The survey, polling a sample of Internet users in the United States, found that half listened to CDs on their personal computers but only one-quarter listened to songs they downloaded on their machines.

Moreover, only 6 percent said they had purchased digital music online during a three-month period this spring, according to Gartner Inc., the technology research firm that conducted the survey of 4,000 adults.

The situation will likely not improve, given the hesitation of consumers to pay for material that they previously downloaded on free song-sharing networks such as the now-dormant Napster, and because the major record labels have failed to come up with a simple alternative, according to Gartner researchers.

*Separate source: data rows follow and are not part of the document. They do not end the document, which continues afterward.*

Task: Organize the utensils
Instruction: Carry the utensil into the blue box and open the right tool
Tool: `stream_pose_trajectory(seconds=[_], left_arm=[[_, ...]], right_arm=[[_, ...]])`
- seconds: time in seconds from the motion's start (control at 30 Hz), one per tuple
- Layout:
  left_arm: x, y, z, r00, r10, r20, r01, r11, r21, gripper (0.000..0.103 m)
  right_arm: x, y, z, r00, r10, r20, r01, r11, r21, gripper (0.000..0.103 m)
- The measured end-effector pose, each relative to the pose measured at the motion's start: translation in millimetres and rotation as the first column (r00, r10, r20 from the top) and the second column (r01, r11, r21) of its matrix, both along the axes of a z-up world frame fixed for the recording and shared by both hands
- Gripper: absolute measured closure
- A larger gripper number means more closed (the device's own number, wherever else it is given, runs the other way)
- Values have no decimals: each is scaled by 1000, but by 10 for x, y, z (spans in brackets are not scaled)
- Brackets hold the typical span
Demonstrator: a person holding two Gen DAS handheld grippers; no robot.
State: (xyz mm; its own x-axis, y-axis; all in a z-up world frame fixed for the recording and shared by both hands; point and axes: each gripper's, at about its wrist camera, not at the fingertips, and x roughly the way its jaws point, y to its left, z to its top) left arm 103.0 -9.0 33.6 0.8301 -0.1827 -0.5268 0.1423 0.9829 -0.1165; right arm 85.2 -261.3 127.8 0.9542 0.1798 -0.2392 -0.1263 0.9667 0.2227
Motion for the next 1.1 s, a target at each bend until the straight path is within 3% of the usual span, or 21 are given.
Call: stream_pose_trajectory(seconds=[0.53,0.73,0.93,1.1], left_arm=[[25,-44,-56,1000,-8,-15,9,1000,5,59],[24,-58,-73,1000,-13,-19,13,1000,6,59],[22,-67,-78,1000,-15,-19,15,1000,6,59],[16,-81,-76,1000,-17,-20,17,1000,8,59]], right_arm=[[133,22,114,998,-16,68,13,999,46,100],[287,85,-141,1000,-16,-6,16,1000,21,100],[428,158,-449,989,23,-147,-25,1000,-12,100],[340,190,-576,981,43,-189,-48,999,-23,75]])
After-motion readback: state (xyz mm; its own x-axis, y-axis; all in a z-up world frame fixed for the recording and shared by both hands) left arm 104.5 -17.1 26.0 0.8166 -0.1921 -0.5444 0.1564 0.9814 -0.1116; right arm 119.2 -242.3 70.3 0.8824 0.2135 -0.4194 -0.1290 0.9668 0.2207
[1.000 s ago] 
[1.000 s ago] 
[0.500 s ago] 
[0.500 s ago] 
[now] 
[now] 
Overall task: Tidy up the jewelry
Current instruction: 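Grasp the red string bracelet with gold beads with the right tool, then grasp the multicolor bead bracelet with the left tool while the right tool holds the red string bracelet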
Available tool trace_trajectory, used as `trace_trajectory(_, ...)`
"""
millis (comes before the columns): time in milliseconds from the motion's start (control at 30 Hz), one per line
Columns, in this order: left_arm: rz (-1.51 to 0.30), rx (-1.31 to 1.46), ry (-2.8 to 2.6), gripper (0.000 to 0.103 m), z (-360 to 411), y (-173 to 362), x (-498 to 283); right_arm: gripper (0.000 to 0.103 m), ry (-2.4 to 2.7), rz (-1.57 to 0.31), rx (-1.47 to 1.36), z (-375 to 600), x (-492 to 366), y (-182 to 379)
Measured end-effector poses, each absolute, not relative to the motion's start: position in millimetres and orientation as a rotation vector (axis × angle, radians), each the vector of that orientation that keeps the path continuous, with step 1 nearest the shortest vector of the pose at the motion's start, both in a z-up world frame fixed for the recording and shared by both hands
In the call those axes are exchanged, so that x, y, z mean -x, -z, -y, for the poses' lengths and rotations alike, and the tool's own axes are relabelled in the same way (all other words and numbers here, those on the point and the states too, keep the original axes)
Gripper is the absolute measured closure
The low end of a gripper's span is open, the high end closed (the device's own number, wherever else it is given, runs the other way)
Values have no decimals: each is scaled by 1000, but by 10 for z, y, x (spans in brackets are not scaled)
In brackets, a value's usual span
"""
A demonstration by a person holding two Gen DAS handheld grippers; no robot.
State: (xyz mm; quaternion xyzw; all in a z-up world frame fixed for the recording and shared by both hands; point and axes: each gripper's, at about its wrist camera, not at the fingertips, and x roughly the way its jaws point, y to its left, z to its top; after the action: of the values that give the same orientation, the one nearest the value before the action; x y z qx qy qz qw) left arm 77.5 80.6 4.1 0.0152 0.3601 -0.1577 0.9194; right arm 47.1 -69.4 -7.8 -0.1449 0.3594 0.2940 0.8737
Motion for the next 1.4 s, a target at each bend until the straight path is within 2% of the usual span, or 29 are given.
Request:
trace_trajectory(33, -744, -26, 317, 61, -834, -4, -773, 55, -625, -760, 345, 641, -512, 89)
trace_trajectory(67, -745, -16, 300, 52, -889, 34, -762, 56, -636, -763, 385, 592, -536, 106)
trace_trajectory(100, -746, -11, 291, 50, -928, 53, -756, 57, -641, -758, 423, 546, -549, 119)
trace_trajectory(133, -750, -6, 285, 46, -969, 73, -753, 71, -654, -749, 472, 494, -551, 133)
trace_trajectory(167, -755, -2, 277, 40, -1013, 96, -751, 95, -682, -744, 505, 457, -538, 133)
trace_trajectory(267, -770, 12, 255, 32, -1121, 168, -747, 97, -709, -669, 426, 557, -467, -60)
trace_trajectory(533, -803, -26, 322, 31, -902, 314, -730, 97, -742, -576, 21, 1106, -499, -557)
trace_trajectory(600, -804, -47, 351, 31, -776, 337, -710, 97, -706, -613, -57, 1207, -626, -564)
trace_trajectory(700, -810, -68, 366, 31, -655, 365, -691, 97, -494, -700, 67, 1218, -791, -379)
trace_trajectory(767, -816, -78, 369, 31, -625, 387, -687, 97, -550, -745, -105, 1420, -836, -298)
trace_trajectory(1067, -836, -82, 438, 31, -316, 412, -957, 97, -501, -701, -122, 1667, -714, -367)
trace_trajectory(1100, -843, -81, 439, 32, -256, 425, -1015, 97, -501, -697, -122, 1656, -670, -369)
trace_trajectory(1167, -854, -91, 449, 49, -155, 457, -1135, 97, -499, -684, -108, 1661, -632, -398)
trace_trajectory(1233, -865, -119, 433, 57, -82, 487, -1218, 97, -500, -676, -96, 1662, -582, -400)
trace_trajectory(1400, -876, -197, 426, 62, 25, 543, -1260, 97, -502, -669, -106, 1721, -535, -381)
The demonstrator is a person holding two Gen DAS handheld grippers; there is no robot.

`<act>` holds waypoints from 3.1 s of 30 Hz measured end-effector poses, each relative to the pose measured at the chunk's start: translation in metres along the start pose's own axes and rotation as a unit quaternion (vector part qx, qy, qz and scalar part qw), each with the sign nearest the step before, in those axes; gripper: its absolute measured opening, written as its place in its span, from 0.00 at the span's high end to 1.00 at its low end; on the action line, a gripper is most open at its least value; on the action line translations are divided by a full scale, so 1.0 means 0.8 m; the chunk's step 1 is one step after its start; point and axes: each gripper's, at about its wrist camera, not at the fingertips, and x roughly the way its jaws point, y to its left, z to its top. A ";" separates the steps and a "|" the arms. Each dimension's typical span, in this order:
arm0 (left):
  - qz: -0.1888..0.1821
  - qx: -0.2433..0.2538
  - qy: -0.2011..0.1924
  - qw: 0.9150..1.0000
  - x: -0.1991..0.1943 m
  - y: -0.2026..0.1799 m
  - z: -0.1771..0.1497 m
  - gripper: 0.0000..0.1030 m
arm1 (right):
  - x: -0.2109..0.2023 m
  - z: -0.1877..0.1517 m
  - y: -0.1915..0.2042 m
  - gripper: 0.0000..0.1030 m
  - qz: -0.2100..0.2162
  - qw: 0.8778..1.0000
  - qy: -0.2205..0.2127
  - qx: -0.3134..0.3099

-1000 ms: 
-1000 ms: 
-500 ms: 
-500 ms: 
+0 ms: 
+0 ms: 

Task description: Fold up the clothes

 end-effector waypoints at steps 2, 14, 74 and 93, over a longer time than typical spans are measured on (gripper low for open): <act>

"Digital distribution needs to be brain-dead simple for consumers," said P.J. McNealy, co-author of a report released this week entitled "Digital Copyright Law: Protect Content and Consumers.

"Any solution should work with all music software and hardware. In order for this to happen, the Big Five need to work together, and that doesn't look hopeful before next year," said McNealy, referring to Universal Music, Sony Music, EMI, Bertelsmann AG and Warner Music.

(Warner Music and share the same parent company, AOL Time Warner.)

Upcoming music distribution services include MusicNet and PressPlay, both of which will charge fees to download songs. The former is backed by Warner Music, EMI and Bertelsmann; the latter is a joint venture that includes Sony and Universal. Both groups have said they expect to be ready by late summer. Napster also plans to rollout a membership-based site by the end of the year.